Data extract Block Start

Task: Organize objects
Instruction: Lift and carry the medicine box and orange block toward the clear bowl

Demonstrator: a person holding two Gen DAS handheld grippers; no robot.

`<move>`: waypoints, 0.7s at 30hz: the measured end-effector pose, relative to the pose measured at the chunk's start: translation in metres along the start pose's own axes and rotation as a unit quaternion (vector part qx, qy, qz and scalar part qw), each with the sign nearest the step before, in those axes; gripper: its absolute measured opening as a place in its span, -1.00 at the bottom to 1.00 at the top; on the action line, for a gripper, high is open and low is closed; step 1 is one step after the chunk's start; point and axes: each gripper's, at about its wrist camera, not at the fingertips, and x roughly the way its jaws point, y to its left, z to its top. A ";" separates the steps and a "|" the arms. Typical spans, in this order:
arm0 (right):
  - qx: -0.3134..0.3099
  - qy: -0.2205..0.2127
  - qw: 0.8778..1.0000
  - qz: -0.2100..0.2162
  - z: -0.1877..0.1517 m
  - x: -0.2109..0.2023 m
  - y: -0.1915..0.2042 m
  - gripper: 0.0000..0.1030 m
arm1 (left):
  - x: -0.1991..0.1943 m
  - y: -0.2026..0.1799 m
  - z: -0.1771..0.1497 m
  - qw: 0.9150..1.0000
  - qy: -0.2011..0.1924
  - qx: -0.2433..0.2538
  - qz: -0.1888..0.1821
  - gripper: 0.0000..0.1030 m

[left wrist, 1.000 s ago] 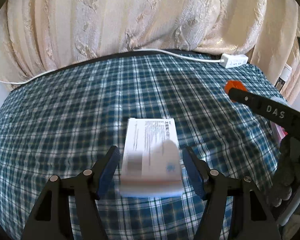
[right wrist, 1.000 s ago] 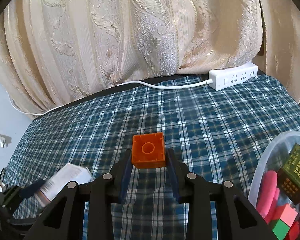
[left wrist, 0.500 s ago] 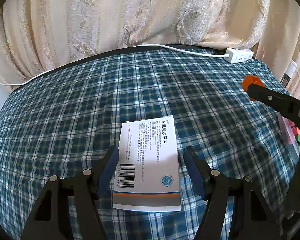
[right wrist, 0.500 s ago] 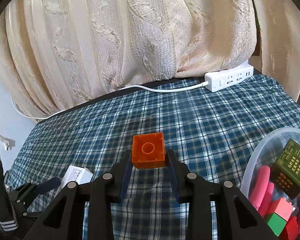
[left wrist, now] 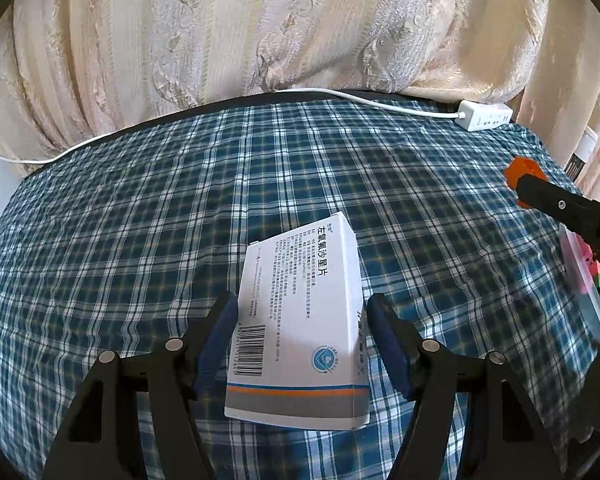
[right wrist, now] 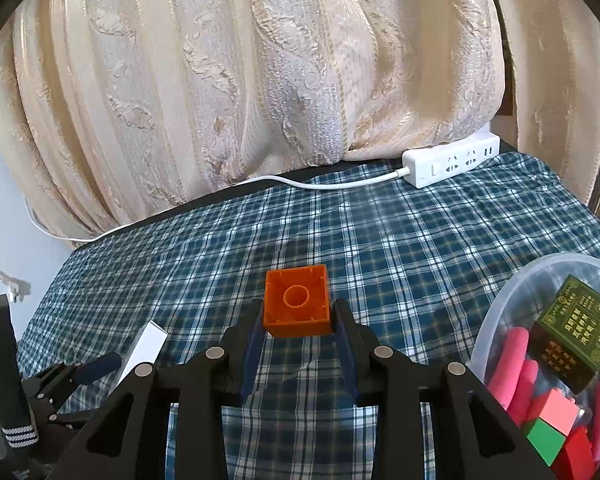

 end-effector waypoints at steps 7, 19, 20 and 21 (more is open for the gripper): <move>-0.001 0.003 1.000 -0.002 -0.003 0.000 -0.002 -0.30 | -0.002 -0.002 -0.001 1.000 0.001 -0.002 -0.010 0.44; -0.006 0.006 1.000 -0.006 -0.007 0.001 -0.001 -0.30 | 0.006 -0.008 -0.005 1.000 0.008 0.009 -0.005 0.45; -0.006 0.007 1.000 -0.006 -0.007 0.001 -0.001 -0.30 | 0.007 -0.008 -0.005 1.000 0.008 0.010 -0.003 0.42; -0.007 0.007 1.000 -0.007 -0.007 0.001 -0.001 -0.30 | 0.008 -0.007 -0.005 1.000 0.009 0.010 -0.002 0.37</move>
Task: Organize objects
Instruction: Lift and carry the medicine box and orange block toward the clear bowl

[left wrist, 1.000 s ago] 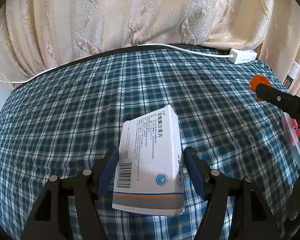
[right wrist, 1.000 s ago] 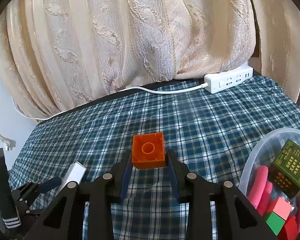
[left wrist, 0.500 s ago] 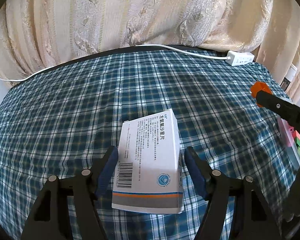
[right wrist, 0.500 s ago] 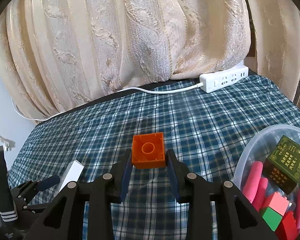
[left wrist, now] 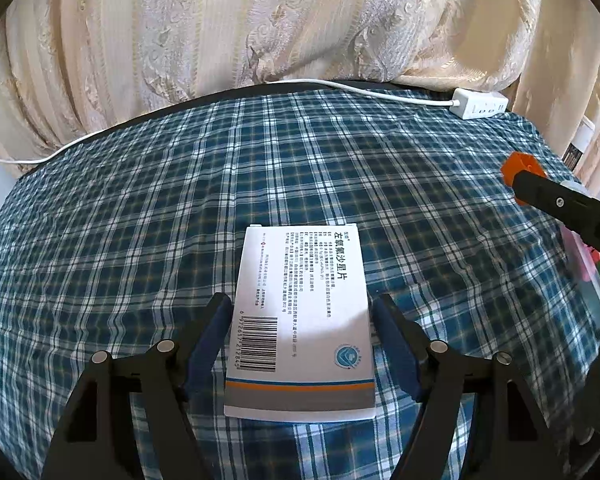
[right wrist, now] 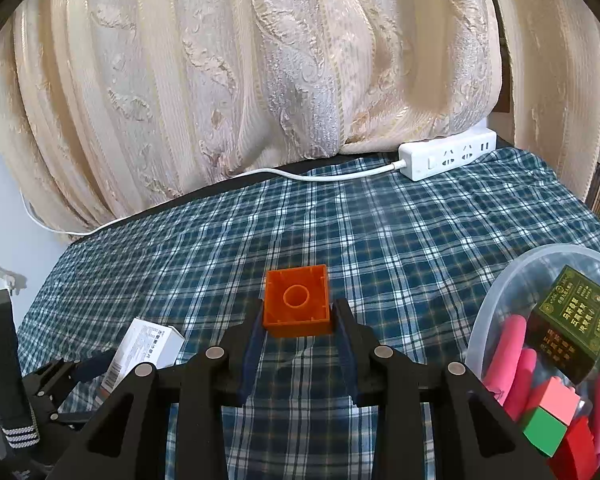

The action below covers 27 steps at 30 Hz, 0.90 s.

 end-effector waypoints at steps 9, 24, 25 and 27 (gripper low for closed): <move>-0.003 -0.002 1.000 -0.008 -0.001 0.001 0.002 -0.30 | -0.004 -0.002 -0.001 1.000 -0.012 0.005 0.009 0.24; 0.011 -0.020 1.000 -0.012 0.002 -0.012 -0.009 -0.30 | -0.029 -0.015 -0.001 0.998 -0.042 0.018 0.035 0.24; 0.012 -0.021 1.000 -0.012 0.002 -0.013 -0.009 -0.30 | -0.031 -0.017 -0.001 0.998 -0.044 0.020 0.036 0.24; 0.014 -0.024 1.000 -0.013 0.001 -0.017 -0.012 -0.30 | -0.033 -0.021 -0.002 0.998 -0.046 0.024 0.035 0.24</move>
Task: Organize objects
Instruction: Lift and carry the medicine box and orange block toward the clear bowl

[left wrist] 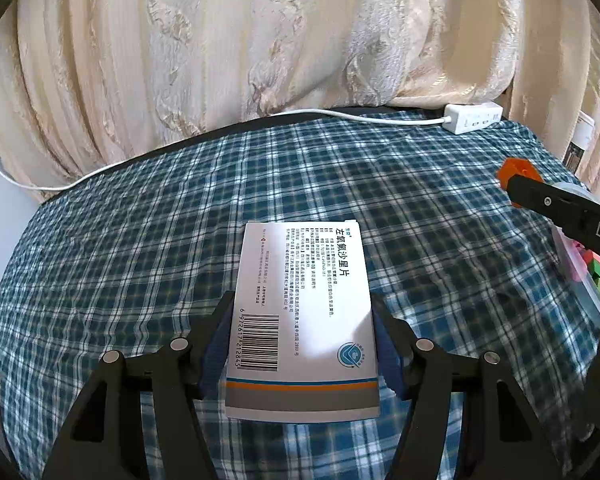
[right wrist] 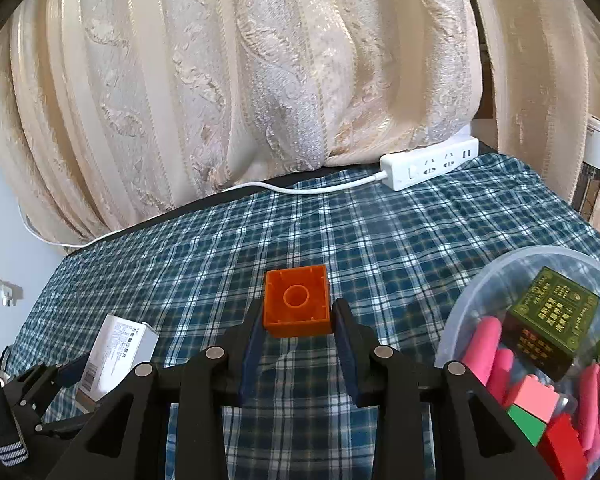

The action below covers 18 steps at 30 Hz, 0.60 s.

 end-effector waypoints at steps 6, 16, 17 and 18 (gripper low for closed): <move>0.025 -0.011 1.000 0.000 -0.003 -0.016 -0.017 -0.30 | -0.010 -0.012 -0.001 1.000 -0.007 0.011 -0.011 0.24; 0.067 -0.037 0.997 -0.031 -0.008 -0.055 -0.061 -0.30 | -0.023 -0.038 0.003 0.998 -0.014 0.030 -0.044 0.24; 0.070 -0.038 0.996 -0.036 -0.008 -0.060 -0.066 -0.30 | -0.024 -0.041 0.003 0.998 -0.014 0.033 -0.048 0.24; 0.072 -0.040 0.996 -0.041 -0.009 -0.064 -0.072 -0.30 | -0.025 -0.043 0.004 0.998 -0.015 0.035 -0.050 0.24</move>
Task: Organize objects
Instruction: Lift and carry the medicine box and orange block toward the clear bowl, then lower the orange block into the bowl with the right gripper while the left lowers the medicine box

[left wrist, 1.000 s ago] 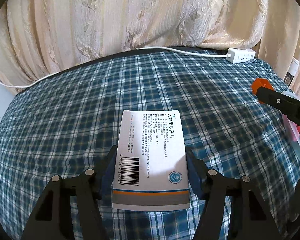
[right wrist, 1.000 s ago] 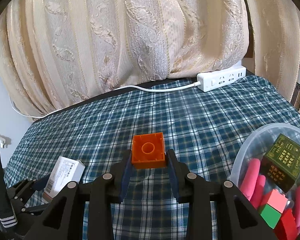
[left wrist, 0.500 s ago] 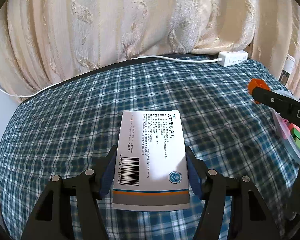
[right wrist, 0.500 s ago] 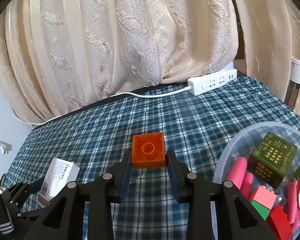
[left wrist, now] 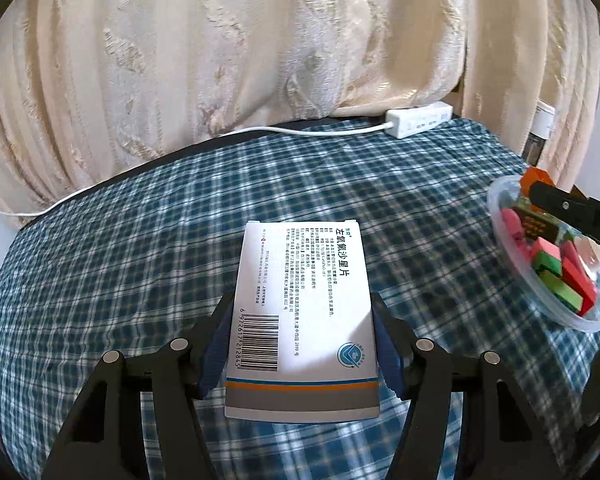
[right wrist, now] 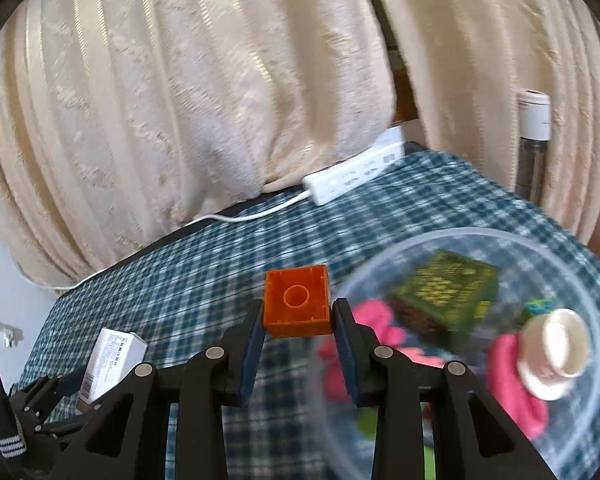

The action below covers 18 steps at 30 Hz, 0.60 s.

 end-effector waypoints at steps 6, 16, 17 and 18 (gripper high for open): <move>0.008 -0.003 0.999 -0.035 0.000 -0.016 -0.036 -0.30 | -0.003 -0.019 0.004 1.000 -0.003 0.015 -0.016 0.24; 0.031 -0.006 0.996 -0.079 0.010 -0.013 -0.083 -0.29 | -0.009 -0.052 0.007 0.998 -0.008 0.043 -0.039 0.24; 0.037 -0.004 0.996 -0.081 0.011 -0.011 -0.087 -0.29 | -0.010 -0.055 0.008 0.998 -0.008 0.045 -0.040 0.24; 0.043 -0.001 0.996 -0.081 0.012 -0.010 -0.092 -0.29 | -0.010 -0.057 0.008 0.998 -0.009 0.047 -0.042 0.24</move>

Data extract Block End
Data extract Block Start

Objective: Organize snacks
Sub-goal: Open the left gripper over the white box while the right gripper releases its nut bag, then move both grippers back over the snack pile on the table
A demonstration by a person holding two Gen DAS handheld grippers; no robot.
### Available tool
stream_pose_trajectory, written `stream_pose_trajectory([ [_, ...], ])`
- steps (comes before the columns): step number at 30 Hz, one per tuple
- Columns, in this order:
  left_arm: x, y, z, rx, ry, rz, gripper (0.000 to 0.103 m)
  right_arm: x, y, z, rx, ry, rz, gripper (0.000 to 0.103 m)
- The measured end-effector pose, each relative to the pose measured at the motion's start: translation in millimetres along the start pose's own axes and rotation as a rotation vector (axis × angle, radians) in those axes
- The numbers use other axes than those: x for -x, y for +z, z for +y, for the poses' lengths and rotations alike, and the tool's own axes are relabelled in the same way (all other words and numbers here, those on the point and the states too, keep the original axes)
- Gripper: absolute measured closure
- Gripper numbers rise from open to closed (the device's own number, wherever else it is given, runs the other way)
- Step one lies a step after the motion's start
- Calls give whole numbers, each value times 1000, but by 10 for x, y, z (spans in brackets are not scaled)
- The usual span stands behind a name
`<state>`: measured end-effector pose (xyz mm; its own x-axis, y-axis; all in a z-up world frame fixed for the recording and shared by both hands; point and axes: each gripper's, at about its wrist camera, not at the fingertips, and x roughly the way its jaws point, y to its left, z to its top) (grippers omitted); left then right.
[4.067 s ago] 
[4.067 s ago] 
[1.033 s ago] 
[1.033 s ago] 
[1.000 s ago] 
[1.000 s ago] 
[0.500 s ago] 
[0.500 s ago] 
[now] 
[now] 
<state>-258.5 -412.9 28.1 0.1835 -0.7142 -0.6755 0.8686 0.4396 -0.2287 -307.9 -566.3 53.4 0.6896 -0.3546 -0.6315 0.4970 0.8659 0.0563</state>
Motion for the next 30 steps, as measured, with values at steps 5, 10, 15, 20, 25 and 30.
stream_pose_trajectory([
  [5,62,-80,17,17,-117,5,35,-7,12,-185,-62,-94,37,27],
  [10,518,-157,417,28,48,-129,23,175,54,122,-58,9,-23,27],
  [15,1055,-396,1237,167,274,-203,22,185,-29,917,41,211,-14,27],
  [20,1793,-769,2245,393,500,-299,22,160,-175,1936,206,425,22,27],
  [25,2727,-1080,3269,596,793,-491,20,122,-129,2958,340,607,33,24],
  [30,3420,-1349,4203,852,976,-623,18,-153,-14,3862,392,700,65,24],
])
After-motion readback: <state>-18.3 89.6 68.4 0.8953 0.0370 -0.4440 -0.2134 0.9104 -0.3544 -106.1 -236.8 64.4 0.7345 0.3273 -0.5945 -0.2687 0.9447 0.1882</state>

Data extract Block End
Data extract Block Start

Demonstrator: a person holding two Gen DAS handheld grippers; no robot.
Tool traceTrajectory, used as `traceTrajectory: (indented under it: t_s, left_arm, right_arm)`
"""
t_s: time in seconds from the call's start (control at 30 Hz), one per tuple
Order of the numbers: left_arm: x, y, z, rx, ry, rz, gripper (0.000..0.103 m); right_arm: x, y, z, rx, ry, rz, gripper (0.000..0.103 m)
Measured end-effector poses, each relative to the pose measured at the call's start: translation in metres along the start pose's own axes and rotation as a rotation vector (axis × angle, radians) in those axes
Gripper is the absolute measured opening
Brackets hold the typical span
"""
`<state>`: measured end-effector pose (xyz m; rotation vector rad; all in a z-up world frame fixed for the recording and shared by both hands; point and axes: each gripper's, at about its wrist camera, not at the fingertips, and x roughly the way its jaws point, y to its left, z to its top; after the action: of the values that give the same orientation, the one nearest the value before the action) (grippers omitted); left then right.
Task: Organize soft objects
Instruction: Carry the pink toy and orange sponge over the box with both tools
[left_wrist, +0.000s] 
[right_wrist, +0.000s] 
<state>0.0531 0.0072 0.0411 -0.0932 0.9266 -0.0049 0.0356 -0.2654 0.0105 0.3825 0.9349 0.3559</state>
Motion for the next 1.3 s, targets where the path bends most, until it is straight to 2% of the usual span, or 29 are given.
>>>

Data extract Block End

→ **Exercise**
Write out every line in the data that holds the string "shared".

→ **Written answer**
`<state>`: measured end-effector pose (xyz mm; its own x-axis, y-axis; all in a z-up world frame fixed for the recording and shared by both hands; point and axes: each gripper's, at about its wrist camera, not at the fingertips, and x roughly the way its jaws point, y to its left, z to its top) (grippers omitted); left then right.
`<state>`: measured end-effector pose (xyz m; rotation vector rad; all in a z-up world frame fixed for the recording and shared by both hands; point and axes: each gripper's, at about its wrist camera, not at the fingertips, and x roughly the way its jaws point, y to its left, z to its top; after the action: of the values that give the same orientation, the one nearest the value before the action) (grippers omitted); left then right.

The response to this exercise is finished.